George Falcon, a stylist at the upscale Atelier Emmanuel salon in San Francisco, takes a bolder approach with his balding clients based on his personal experience with hair loss. Falcon, who’s 41, started shaving his head at age 28, when he noticed his hairline receding.

“Before it left me, I got rid of it,” he says. “I shaved my head before it was too noticeable.”

Falcon brings a contagious confidence to his hair-challenged clients. “I can bluntly tell them it’s time to let go and cut the cord. It’s over,” he says. He recommends different lengths — from all off to very short — depending on the client’s occupation and lifestyle.

Still, Falcon admits that most men don’t want to confront their hair loss. “Telling a man he’s going bald is like telling a woman she’s getting fat,” he says.

Even significant others don’t want to touch the issue. A woman once called Falcon in advance of her boyfriend’s coming in for a haircut. “She begged me to talk to her boyfriend about his thinning hair,” Falcon says. She thought her boyfriend would get too upset if she brought it up. The boyfriend mentioned his hair loss, which made it easy for Falcon to discuss products and new styles.

With his Bald R Us Web site, Snesko’s worked hard to offer balding men a positive attitude. He’s compiled hair transplant horror stories, testimonials from men of all ages and do-it-yourself scalp shaving tips. “Just say ‘no!’ to rugs and plugs!” reads a scrolling banner on the site’s home page.

“Bald men are portrayed as unhappy, unattractive and impotent,” says Snesko. “Somebody needed to take them on.” While he has a sense of humor about balding, he says hair loss can be no laughing matter. Teenagers and young men have written him to say they’ve actually contemplated suicide after being teased at school about their hair loss. He hopes they will gain confidence from testimonials from other young men.
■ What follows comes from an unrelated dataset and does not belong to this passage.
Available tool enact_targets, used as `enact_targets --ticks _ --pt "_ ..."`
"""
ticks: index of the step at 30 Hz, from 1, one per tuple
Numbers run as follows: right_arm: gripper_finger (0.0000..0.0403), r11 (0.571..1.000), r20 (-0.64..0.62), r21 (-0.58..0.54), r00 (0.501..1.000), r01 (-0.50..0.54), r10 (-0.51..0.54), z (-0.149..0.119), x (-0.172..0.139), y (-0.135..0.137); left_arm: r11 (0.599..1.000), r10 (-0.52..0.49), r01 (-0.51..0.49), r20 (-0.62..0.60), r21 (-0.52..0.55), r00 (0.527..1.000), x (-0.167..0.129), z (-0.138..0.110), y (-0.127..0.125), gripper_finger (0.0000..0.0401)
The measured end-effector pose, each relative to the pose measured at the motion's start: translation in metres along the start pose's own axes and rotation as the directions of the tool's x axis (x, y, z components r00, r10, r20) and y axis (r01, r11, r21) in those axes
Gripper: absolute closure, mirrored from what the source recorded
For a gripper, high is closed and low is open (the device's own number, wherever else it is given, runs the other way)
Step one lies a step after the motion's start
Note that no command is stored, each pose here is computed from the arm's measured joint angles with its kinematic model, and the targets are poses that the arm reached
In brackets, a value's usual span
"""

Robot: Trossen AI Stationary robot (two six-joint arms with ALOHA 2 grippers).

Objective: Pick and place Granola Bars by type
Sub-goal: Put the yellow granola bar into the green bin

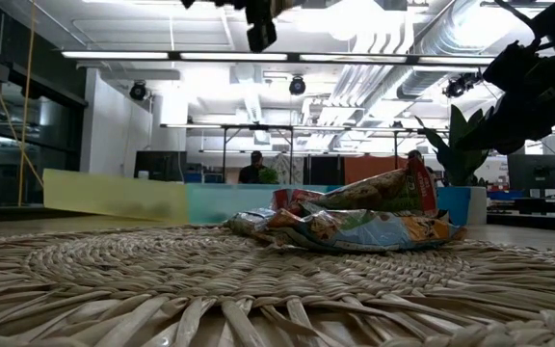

Eric Godfrey, 34, a 6-foot 3-inch restaurant manager in Hoboken, N.J., was only 19 when he noticed his thick, red curly hair receding. He accepted it as one of life’s inevitabilities, until he viewed his sister’s wedding video when he was in his late 20s. Godfrey was startled by how much hair he’d lost and hated how he looked. He immediately shaved off everything and has maintained the look ever since.

“It made me feel younger,” Godfrey says.

Maybe that’s what happened to Jessica Torre’s husband, who left her after 12 years of marriage. Torre, an Astor Place stylist, had been begging her balding spouse to shave his head. The day he finally did, she noticed a marked upswing in his confidence. “That was it,” she says. “Nobody looked at him before then.”